**Collected material**
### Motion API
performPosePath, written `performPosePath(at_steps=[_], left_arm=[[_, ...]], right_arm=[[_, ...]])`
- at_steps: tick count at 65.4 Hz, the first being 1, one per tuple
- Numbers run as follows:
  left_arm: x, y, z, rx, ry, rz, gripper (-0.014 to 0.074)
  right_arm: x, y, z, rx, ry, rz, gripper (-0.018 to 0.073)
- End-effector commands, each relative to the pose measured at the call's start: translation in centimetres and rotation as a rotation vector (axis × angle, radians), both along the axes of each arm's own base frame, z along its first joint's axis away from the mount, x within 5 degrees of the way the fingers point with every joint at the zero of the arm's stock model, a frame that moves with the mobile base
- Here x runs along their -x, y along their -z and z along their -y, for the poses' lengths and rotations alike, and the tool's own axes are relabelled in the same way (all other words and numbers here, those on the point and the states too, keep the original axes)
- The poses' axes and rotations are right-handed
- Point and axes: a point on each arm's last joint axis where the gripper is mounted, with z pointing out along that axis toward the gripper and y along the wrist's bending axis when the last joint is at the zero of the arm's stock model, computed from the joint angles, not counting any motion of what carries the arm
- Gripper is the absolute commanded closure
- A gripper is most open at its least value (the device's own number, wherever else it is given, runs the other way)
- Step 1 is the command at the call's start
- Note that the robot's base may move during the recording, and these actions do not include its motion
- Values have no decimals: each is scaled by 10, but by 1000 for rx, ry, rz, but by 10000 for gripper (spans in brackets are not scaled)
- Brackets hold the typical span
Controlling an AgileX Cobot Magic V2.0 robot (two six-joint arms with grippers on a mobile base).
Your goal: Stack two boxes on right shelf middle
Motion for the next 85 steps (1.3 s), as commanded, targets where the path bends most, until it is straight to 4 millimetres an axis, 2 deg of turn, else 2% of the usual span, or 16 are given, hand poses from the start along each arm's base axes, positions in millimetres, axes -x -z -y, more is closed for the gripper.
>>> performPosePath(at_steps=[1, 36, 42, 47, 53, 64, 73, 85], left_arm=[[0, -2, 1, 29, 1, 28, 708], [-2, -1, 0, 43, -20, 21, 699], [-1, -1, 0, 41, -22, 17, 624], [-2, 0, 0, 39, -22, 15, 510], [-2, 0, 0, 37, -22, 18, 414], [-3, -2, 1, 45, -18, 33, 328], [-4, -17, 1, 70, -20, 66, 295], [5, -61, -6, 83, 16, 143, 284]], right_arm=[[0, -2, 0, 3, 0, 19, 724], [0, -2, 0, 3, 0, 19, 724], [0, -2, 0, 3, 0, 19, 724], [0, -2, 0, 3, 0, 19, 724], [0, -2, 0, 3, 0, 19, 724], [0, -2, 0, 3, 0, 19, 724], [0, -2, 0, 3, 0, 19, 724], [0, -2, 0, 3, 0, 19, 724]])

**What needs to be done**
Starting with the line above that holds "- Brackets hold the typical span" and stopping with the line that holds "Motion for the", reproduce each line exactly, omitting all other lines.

**Response area**
- Brackets hold the typical span
Controlling an AgileX Cobot Magic V2.0 robot (two six-joint arms with grippers on a mobile base).
Your goal: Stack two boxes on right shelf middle
Motion for the next 85 steps (1.3 s), as commanded, targets where the path bends most, until it is straight to 4 millimetres an axis, 2 deg of turn, else 2% of the usual span, or 16 are given, hand poses from the start along each arm's base axes, positions in millimetres, axes -x -z -y, more is closed for the gripper.

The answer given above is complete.